- Born: 4 June 1952 Taipei County, Taiwan
- Died: 10 October 2019 (aged 67)
- Education: Tunghai University (BA); University of York (PhD);
- Occupations: Political scientist, translator

= Tsai Ying-wen (political scientist) =

Taiwanese political scientist (1952–2019)

Tsai Ying-wen (蔡英文 (Cài Yīngwēn, Chhòa Eng-bûn, Tsai Ÿing-wën); 4 June 1952 – 10 October 2019) was a Taiwanese political scientist and translator. He was a research fellow at Academia Sinica, with his main research focus on the history of Western political thought. His book, From Monarchy and Autocracy to Democracy, won Academia Sinica's 5th Academic Book Award in Humanities and Social Sciences in 2016.

== Biography ==
Tsai was born on 4 June 1952 in Taipei County, Taiwan (Now New Taipei). He graduated from the Department of History of Tunghai University, and later obtained a Ph.D. in political science from the University of York in the United Kingdom. He was a research fellow at Academia Sinica, and was a visiting scholar at the University of Cambridge. His main research area was the history of Western political thought.

Tsai was one of the first scholars to introduce the political theories of Hannah Arendt to the Chinese-speaking world. He translated the second section (imperialism) and the third section (totalitarianism) of Arendt's influential work The Origins of Totalitarianism into Chinese. He compared Arendt's theories to those of Carl Schmitt, and was one of the first to introduce Italian scholar Giorgio Agamben's state of exception concepts to Chinese speakers.

In December 2016, Tsai's 2015 book, From Monarchy and Autocracy to Democracy: The Development of Western Democratic Thoughts and Its Problems (從王權、專制到民主：西方民主思想的開展及其問題), won Academia Sinica's 5th Academic Book Award in Humanities and Social Sciences. At the award ceremony, he mentioned that his "obscure" academic work had sold well and was reprinted within three months of publication, and jokingly said that most readers must have mistaken the book's author as President Tsai Ing-wen.

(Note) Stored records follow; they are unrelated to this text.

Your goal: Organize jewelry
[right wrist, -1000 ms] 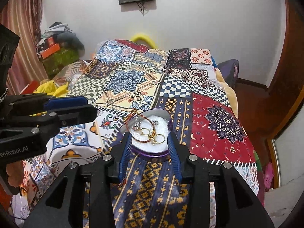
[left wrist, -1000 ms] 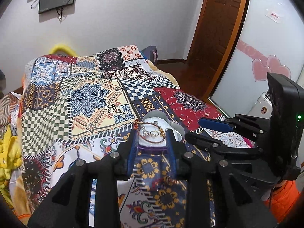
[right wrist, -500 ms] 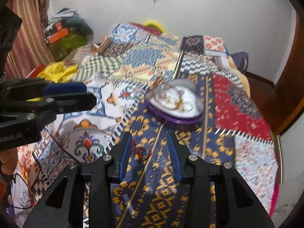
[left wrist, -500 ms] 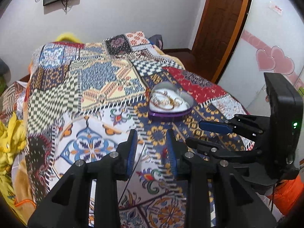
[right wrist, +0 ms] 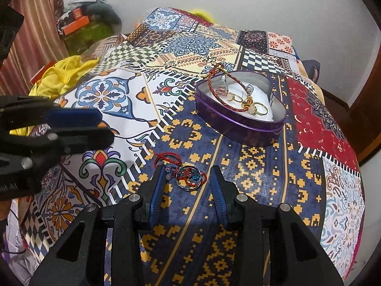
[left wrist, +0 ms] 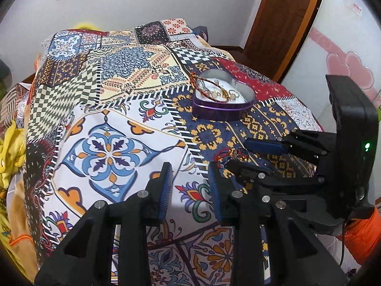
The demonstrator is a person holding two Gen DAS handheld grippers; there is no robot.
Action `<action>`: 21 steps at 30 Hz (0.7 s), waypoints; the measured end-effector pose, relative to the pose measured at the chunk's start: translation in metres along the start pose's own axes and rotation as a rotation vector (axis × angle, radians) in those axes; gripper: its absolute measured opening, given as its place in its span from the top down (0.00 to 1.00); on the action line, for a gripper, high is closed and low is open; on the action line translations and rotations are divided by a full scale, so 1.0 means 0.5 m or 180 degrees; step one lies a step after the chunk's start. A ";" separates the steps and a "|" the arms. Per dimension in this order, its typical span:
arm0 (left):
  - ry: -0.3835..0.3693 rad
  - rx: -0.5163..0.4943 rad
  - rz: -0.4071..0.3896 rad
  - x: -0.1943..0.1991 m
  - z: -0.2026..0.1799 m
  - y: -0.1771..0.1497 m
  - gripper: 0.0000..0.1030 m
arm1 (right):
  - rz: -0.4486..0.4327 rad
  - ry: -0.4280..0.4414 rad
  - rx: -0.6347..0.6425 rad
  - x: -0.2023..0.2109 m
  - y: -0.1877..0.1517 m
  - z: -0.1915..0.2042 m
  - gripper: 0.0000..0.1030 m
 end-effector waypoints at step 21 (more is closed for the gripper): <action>-0.0218 -0.0212 0.0235 -0.102 -0.077 -0.010 0.71 | -0.0254 -0.0069 -0.0396 0.072 -0.001 -0.089 0.80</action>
Point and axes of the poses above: each gripper's, at about its wrist camera, not at the fingertips, and x roughly against the way its jaws point, z to its left, y to its top, the point moved 3 cm from there along -x, roughly the way its jaws point, and after that the axes turned 9 degrees about -z, right-handed, at the moved point
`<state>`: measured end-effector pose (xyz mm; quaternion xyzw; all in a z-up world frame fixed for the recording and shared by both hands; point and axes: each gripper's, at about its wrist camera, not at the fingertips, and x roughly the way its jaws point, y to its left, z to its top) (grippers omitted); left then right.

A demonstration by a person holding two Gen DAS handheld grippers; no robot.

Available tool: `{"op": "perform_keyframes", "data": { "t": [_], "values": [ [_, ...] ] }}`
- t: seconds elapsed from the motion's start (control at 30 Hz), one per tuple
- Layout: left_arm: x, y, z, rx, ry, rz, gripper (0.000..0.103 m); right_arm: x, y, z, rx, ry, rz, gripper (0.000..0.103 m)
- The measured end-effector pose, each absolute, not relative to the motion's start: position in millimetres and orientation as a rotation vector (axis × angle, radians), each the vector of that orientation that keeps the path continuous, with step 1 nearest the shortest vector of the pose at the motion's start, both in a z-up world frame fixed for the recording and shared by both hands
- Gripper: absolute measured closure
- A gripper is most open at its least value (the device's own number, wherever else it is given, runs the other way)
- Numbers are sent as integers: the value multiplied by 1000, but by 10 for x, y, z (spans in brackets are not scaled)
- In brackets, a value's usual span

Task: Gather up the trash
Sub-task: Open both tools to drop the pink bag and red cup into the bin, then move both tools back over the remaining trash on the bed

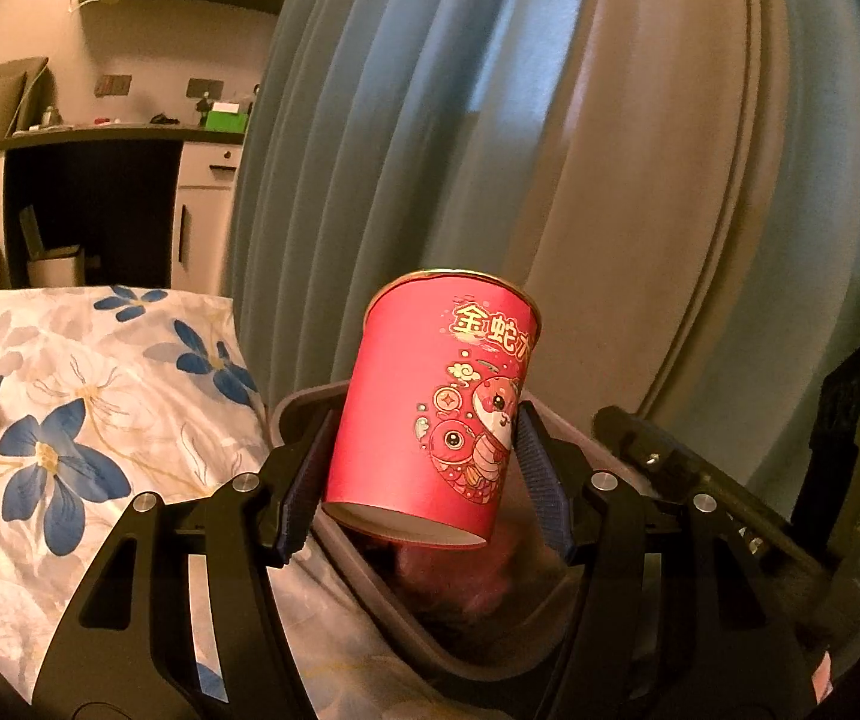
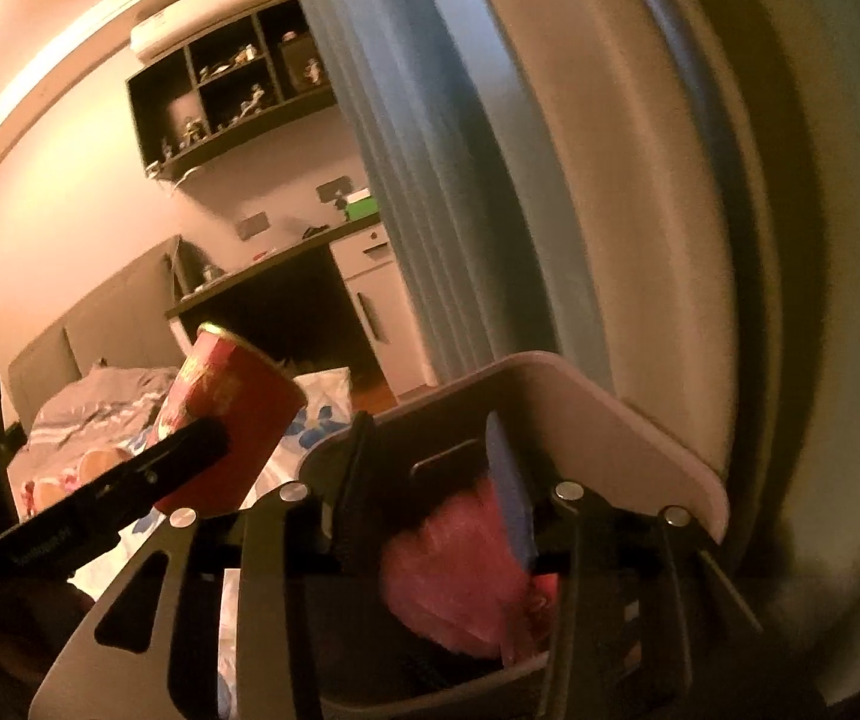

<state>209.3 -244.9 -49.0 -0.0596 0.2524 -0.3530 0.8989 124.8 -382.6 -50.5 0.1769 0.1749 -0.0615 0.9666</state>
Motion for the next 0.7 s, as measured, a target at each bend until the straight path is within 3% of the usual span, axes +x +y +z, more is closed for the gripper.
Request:
{"op": "perform_keyframes", "data": {
  "t": [0.33,0.4,0.47,0.5,0.7],
  "values": [
    [2114,-2737,-729,-118,594,-785,42,878,-3854,-482,383,291,-208,49],
    [2122,-2763,-778,-118,609,-796,37,834,-3835,-477,384,290,-208,47],
    [2105,-2750,-808,-112,609,-805,20,826,-3839,-461,387,288,-209,44],
    [2099,-2727,-812,-108,601,-794,18,818,-3833,-450,387,284,-210,43],
    [2124,-2309,-742,-190,597,-701,10,736,-3699,-321,349,236,-196,30]
  ]
}}
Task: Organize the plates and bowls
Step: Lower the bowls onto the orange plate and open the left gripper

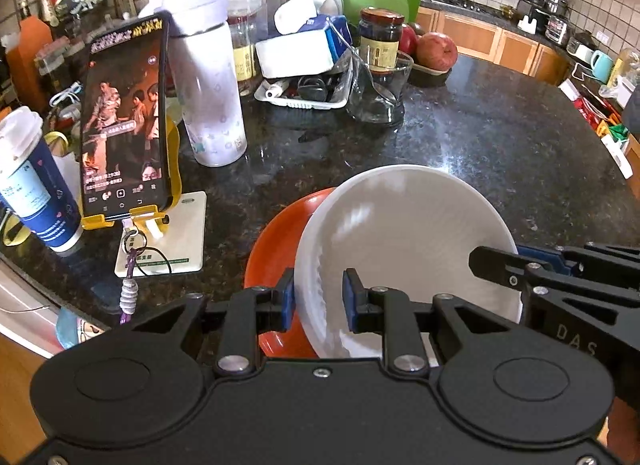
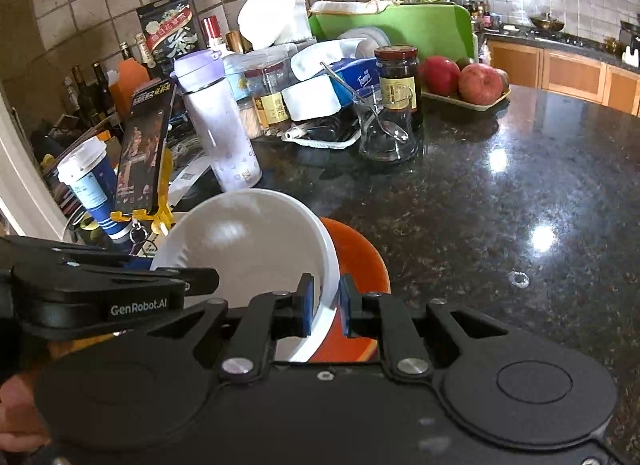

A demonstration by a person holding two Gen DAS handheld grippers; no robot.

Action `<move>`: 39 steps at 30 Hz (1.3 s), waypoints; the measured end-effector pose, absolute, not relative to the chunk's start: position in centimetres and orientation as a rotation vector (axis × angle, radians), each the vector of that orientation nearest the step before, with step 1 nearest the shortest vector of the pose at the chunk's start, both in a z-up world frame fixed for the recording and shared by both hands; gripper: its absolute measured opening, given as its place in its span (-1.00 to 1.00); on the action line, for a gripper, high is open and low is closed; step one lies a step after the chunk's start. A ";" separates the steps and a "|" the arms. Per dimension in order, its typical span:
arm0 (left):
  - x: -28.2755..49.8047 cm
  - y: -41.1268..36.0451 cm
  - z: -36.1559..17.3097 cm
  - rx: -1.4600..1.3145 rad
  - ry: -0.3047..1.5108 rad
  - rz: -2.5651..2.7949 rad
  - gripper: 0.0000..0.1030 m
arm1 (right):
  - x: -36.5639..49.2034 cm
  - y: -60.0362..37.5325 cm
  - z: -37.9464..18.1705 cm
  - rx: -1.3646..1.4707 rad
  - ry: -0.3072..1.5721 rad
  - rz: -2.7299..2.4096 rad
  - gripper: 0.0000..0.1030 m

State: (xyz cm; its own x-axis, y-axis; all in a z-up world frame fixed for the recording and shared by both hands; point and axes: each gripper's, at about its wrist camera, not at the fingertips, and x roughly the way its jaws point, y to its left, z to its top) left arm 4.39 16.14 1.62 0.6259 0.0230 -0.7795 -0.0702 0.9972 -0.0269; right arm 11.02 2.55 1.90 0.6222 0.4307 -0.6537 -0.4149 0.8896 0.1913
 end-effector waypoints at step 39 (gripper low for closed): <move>3.4 19.5 3.2 0.026 0.740 -0.057 0.09 | 7.1 3.5 3.9 0.061 0.558 0.216 -0.17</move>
State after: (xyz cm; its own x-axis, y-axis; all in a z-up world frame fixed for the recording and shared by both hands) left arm 3.40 19.49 3.22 0.7368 -0.0426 -0.6748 0.0608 0.9981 0.0034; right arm 7.09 3.48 3.90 0.8265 0.2197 -0.5182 -0.1868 0.9756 0.1156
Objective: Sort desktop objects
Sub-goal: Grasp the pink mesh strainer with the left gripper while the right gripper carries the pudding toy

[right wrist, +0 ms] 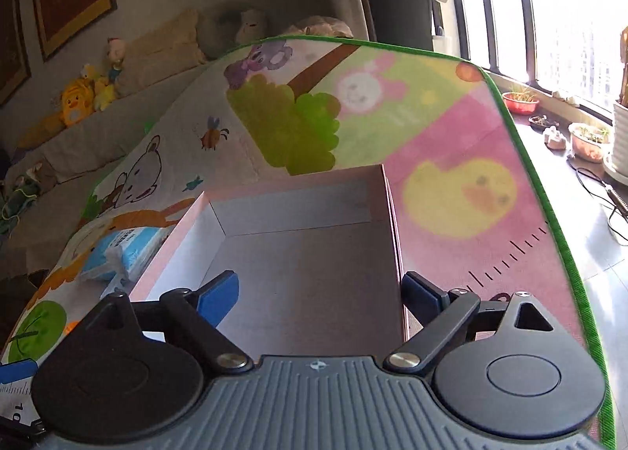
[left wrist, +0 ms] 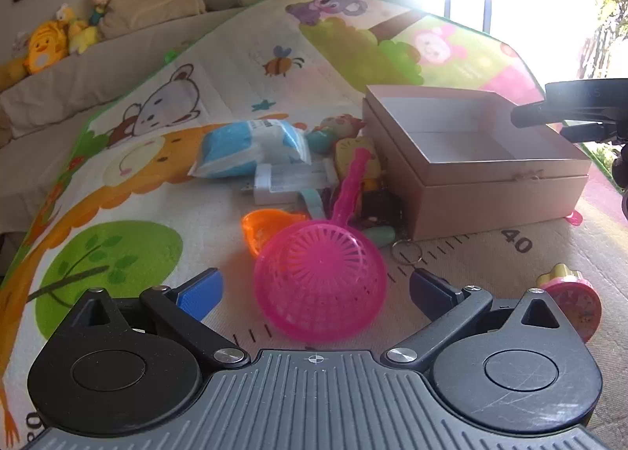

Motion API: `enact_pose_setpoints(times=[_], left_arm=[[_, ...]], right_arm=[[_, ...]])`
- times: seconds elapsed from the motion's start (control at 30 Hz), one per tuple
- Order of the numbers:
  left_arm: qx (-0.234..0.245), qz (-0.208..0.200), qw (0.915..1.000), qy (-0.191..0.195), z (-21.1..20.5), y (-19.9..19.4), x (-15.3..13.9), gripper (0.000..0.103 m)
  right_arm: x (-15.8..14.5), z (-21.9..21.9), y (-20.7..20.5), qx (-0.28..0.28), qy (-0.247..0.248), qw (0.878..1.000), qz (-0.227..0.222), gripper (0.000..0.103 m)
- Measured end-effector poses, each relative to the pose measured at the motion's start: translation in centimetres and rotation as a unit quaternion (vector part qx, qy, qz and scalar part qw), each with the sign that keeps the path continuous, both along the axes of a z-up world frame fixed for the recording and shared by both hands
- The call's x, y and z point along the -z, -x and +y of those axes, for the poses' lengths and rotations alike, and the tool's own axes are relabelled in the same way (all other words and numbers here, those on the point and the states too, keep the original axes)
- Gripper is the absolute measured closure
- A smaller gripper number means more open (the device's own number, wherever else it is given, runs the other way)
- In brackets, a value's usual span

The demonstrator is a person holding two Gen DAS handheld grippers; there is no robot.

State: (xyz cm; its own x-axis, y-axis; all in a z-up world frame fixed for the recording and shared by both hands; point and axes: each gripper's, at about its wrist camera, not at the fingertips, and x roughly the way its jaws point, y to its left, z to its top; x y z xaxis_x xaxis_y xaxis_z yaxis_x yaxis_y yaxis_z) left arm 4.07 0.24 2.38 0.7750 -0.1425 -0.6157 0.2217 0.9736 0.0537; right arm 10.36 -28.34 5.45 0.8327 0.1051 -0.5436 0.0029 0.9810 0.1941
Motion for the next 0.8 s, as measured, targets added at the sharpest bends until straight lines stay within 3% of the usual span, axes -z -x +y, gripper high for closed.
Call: enact_pose_setpoints(times=[0.13, 0.23, 0.3, 0.37, 0.43, 0.53, 0.6, 0.73, 0.8], left_arm=[[-0.005, 0.000, 0.9999, -0.010, -0.6, -1.2, 0.4, 0.000], [-0.010, -0.002, 0.9998, -0.019, -0.9, -1.4, 0.6, 0.002], [-0.009, -0.001, 0.9996, -0.026, -0.9, -1.3, 0.6, 0.022], [-0.011, 0.003, 0.9996, -0.025, -0.7, -1.0, 0.6, 0.031], [-0.016, 0.001, 0.9996, -0.023, -0.1, -0.2, 0.6, 0.032], [-0.021, -0.001, 0.9996, -0.019, 0.8, 2.0, 0.0, 0.034], [-0.014, 0.001, 0.9999, -0.007, 1.3, 4.3, -0.6, 0.035], [-0.018, 0.015, 0.9996, 0.019, 2.1, 8.0, -0.8, 0.033], [-0.025, 0.025, 0.9989, 0.031, 2.4, 8.8, -0.5, 0.023]], right_arm=[[-1.6, 0.8, 2.7, -0.025, 0.024, 0.998, -0.045, 0.012], [-2.3, 0.5, 5.6, -0.065, 0.014, 0.997, -0.042, 0.010], [-2.0, 0.4, 7.6, -0.099, -0.006, 0.995, -0.025, 0.008], [-1.4, 0.9, 9.2, -0.127, -0.007, 0.992, -0.011, 0.008], [-0.6, 2.4, 10.8, -0.149, 0.018, 0.989, -0.005, 0.008], [0.6, 5.3, 12.6, -0.168, 0.095, 0.981, -0.015, 0.011], [1.2, 6.9, 13.4, -0.183, 0.129, 0.974, -0.021, 0.020], [2.0, 8.4, 13.3, -0.199, 0.140, 0.970, -0.017, 0.028], [2.6, 8.6, 12.5, -0.197, 0.138, 0.971, -0.001, 0.037]])
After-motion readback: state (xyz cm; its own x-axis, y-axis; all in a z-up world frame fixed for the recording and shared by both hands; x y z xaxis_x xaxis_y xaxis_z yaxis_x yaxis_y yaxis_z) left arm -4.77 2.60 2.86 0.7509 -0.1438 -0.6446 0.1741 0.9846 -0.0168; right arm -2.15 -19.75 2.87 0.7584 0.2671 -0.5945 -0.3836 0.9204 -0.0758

On 10 October 2019, Tsai died from infections caused by gastroesophageal reflux disease, aged 67.

== Namesake ==
As Tsai shared the same Chinese name as the Republic of China President Tsai Ing-wen, his works were often mistakenly attributed to her. On 19 January 2016, after Tsai Ing-wen won the Taiwan presidential election, Hong Kong political commentator Lin Hsing-chih wrote a column stating that she, as the translator of Quentin Skinner's book on Niccolò Machiavelli, would be well-versed in Machiavellian tactics. On 31 January, Yazhou Zhoukan published an article pointing out that the book was translated by the political scientist Tsai Ying-wen in 1983, not by the president-elect.

== Selected works ==
- From Monarchy and Autocracy to Democracy (從王權、專制到民主：西方民主思想的開展及其問題), 2015, ISBN 9789570846515.
- Contemporary Political Thought (當代政治思潮), 2009, ISBN 9789571452012.
- Sovereign State and Civil Society (主權國家與市民社會), 2006, ISBN 7301105339.
- Political Practice and Public Space (政治實踐與公共空間), 2002, ISBN 9570823038.
- Han Fei's Thought of Rule of Law and Its Historical Significance (韓非的法治思想及其歷史意義), 1987, ISBN 9789575473457.